* _PROBLEM REQUIREMENTS_: Give the number of lines in the listing below that include the word "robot", with nothing more.

* _MATERIAL PROVIDED_:
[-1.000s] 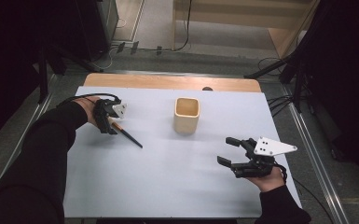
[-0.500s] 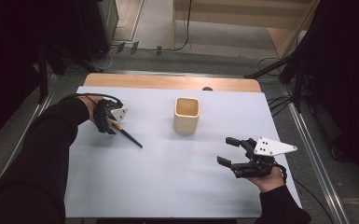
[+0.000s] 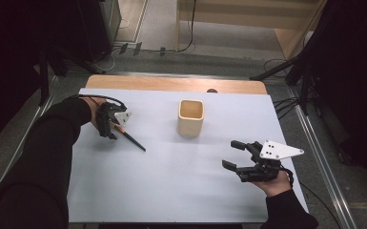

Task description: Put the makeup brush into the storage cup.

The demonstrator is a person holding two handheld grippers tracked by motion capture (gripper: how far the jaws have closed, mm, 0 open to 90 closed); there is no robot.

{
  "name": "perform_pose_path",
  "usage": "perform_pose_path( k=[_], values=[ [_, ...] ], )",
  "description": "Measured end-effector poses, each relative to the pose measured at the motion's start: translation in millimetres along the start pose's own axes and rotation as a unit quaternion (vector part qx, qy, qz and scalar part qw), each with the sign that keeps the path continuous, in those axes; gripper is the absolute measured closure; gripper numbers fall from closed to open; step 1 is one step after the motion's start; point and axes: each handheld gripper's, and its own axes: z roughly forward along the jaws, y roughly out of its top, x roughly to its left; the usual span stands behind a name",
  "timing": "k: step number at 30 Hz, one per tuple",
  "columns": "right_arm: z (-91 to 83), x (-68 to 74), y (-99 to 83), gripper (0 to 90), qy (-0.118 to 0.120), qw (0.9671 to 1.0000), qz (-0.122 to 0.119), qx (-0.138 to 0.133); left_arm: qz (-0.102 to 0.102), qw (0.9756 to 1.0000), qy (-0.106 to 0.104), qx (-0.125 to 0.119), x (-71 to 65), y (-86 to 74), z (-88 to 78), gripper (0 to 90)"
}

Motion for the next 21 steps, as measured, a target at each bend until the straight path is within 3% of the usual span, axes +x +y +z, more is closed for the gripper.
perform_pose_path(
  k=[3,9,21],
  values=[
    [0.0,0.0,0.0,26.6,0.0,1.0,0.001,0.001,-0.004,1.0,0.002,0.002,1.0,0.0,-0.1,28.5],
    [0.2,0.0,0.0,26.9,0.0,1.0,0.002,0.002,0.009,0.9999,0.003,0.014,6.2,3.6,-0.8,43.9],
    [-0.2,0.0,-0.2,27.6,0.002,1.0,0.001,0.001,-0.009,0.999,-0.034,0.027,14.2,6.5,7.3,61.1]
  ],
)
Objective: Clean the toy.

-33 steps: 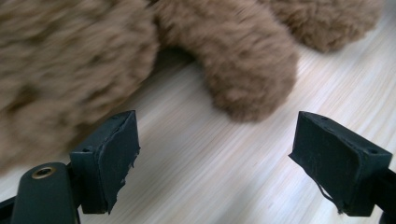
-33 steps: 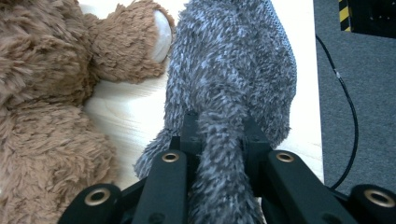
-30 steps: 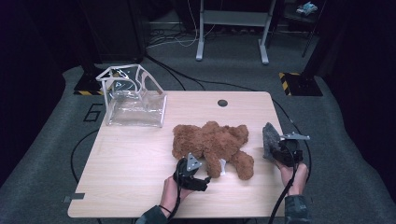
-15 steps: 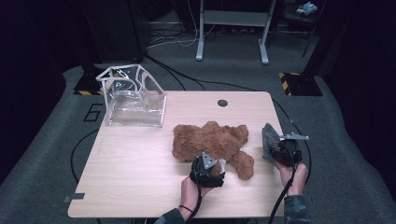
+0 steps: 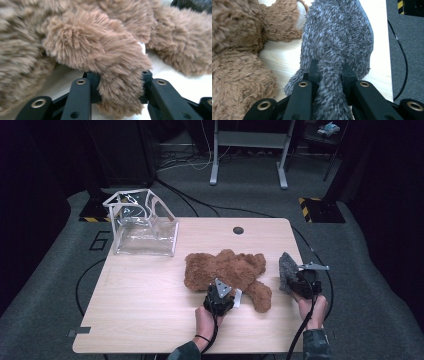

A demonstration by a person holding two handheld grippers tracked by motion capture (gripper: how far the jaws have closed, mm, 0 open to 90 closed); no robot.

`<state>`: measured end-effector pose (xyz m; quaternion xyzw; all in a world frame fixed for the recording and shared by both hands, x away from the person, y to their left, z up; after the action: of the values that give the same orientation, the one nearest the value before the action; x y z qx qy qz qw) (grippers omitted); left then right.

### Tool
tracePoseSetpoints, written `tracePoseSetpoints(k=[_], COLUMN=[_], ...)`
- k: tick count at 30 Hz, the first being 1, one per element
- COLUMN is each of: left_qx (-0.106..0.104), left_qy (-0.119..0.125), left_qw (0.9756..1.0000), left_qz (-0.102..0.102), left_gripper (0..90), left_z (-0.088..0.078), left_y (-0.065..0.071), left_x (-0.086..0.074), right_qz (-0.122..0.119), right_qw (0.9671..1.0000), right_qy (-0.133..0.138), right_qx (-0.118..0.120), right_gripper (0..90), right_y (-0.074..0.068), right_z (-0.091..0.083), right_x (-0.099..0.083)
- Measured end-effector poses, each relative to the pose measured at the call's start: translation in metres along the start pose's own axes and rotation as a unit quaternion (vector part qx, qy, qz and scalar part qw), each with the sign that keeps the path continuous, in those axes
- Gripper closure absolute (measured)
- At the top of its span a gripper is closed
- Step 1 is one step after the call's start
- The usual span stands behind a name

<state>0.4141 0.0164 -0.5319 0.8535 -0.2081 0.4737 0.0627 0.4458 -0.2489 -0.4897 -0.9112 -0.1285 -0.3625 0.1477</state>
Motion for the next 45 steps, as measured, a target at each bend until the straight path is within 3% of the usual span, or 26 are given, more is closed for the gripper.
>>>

* _EXERCISE SOLUTION_: 2